Ombudsman Minta Pemerintah Perbaiki Kebijakan untuk Hindari Kenaikan Harga Beras

JAKARTA, vozpublica.id - Ombudsman Republik Indonesia menilai kebijakan perberasan nasional saat ini belum stabil dan berdampak pada kenaikan harga beras, lambatnya penyaluran stok, serta ketidakpastian bagi pelaku usaha. Pemerintah juga diminta segera menata kebijakan agar masyarakat tetap mendapat akses pangan dengan harga wajar.
Hal itu disampaikan Anggota Ombudsman RI, Yeka Hendra Fatika dalam Diskusi Publik Paradoks Kebijakan Hulu-Hilir Perberasan Nasional di Gedung Ombudsman RI, Selasa (26/8/2025).
Yeka menuturkan, berdasarkan catatan Badan Pangan Nasional (Bapanas), stok beras bulan Juli 2025 mencapai 4.2 juta ton, ini merupakan jumlah tertinggi sepanjang sejarah. Sebagai perbandingan pada tahun 1984 dan 1997 stok tertinggi hanya sekitar 3 juta ton.
Menurutnya, angka tersebut memang terlihat baik, namun stok besar belum tentu aman jika tidak dikelola dengan hati-hati. Ia menegaskan bahwa swasembada bukanlah capaian sesaat, melainkan keberlanjutan
“Jika stok itu gambaran swasembada maka concern Ombudsman bukan swasembada di satu titik melainkan swasembada berkelanjutan. Apa artinya kita merayakan swasembada tapi akhirnya mengimpor lagi. Itulah perlunya membuat kebijakan yang lebih terencana dengan baik sehingga target swasembada diterapkan dengan tujuan sebenarnya,” kata Yeka.
Yeka menambahkan, kebijakan any quality dengan harga gabah Rp 6.500/kg dan penumpukan stok di Bulog sempat meningkatkan Nilai Tukar Petani Beras (NTPb) hingga 120. Namun pasca kebijakan tersebut, harga gabah melonjak ke Rp 7.500–8.000/kg dan harga beras melebihi Harga Eceran Tertinggi (HET).

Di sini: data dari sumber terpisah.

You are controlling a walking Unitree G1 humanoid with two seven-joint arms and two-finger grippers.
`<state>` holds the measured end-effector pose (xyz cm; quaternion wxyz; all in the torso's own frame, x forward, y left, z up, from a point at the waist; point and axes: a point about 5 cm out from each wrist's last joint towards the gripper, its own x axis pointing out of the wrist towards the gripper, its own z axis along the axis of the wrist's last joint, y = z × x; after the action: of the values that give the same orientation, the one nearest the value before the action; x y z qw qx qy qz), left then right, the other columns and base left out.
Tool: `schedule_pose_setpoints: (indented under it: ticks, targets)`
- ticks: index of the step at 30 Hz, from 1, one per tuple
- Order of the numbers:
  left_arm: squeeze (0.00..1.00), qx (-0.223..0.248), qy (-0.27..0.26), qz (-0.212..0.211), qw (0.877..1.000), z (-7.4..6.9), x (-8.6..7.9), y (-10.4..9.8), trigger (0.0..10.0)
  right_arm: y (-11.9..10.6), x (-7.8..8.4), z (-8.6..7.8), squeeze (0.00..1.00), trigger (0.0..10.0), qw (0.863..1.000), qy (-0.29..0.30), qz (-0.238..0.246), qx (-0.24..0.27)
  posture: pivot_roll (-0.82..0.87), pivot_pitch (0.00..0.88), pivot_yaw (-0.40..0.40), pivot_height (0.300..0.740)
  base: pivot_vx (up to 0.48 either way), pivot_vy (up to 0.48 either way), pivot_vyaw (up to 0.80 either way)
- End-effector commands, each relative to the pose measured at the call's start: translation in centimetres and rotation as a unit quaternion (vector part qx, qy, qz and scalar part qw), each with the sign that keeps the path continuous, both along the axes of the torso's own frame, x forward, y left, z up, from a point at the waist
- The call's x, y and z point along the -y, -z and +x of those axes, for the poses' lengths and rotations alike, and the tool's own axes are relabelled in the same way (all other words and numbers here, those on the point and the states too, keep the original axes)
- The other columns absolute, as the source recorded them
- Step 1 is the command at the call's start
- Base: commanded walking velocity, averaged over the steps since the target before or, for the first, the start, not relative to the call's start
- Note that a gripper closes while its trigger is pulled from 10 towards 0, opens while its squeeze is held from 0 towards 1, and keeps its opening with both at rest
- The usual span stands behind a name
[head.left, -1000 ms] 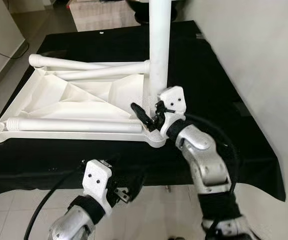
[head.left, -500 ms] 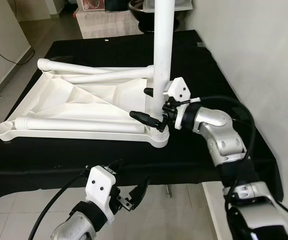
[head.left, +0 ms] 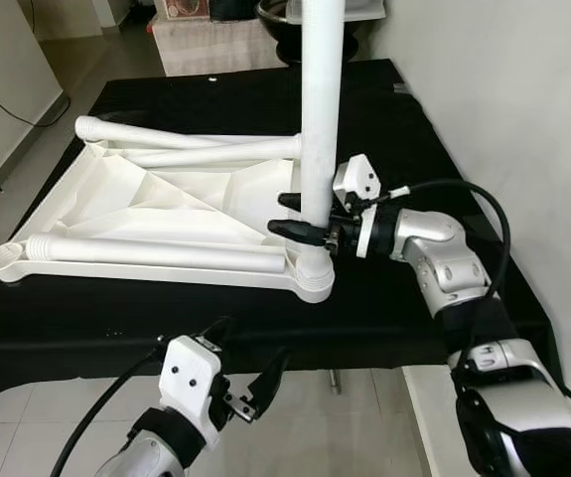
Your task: Building children table
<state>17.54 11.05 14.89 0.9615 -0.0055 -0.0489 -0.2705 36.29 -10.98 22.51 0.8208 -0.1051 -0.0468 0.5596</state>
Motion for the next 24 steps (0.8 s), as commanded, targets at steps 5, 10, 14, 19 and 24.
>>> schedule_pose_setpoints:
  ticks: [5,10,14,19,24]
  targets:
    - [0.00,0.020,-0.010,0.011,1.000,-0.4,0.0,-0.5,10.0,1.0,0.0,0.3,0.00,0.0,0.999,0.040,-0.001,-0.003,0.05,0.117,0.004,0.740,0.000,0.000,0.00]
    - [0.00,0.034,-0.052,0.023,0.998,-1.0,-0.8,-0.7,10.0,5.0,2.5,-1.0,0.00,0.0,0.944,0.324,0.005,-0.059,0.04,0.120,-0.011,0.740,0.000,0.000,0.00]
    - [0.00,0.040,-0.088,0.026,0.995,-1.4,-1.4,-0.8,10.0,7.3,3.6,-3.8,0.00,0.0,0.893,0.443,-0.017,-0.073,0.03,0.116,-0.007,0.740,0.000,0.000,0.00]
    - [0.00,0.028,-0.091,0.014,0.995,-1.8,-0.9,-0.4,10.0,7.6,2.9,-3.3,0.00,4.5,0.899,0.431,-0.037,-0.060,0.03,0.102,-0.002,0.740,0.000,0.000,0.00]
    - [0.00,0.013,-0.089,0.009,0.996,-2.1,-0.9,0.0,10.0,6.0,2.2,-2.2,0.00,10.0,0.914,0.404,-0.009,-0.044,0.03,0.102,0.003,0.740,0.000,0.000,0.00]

Dia menyebut, masa panen raya sudah lewat, tetapi stok pemerintah hingga Juli belum optimal dilepas ke pasar sehingga memperburuk kelangkaan.
Situasi juga diperparah oleh sulitnya penyaluran beras SPHP (Stabilisasi Pasokan dan Harga Pangan). Aturan yang ketat dan ancaman pidana membuat pelaku usaha enggan terlibat distribusi.